## Activity:
The answer is the full listing below, copied exactly, with its pictures omitted.
== Segment start ==
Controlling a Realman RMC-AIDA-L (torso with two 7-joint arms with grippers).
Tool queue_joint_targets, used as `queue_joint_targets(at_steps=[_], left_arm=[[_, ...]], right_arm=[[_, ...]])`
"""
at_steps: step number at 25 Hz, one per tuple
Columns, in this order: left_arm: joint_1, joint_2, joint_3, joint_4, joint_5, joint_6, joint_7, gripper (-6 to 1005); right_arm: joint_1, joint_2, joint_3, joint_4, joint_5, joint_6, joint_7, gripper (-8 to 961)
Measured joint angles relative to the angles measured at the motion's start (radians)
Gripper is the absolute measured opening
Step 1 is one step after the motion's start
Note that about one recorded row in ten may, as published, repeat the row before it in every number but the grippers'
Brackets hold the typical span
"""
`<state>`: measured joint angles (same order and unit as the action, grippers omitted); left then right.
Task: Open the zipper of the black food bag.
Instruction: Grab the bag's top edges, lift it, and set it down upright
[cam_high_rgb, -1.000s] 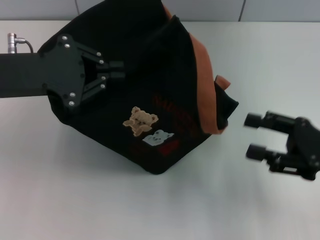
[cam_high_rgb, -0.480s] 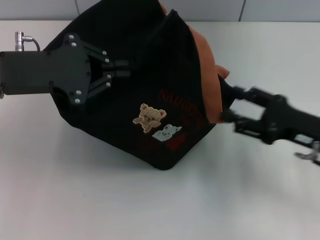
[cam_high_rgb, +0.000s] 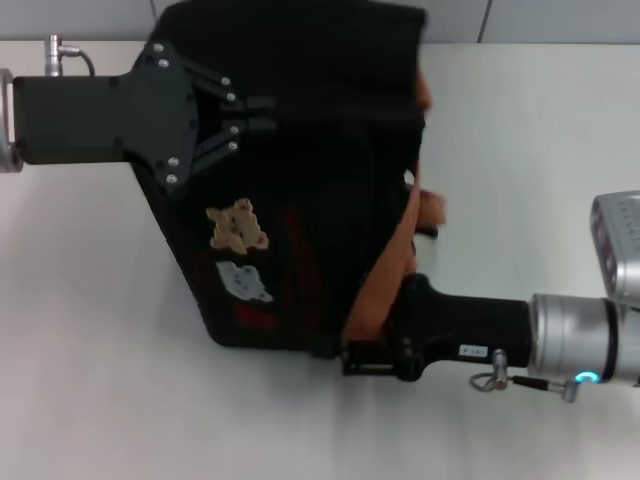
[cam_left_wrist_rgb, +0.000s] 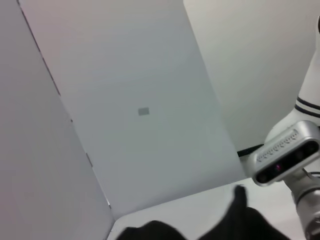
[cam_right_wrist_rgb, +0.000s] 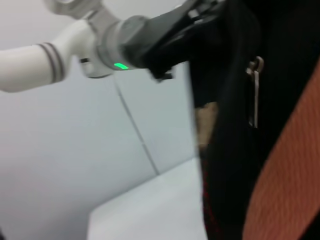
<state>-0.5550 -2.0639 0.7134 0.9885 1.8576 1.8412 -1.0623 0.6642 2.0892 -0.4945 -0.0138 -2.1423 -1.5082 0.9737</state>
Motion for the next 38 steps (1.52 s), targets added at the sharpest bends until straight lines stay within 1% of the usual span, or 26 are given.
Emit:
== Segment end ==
## Task result:
Controlling a Realman RMC-AIDA-L (torso with two 7-joint arms with grippers).
Tool queue_joint_targets, used as `queue_joint_targets(at_steps=[_], left_arm=[[_, ...]], right_arm=[[_, ...]])`
"""
at_steps: step number at 25 Hz, one per tuple
Columns, in this order: left_arm: joint_1, joint_2, joint_3, joint_4, joint_5, joint_6, joint_7, gripper (-6 to 1005); right_arm: joint_1, joint_2, joint_3, joint_4, joint_5, joint_6, joint_7, gripper (-8 to 961)
Measured joint angles relative to the angles measured at the motion's start (radians)
Gripper is the absolute measured opening
Step 1 is one step after the motion's start
Note that about one recorded row in ten may, as published, repeat the row before it in every number but the grippers'
Brackets hold the typical span
"""
`<state>`: measured joint angles (same order and unit as the action, grippers omitted); left then right.
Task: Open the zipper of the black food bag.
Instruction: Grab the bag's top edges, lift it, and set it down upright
[cam_high_rgb, -1.000s] 
[cam_high_rgb, -0.480s] 
[cam_high_rgb, +0.000s] 
[cam_left_wrist_rgb, +0.000s] 
[cam_right_wrist_rgb, +0.000s] 
<state>-0.5550 -2.0639 0.7134 0.9885 1.8576 1.8412 -1.0623 0.6642 2.0892 -0.4945 -0.0138 -2.1423 -1.5082 0.9737</state>
Motion for the next 38 steps (1.52 s), targets added at the sharpest bends until straight lines stay within 1% of the usual span, or 26 are given.
Emit:

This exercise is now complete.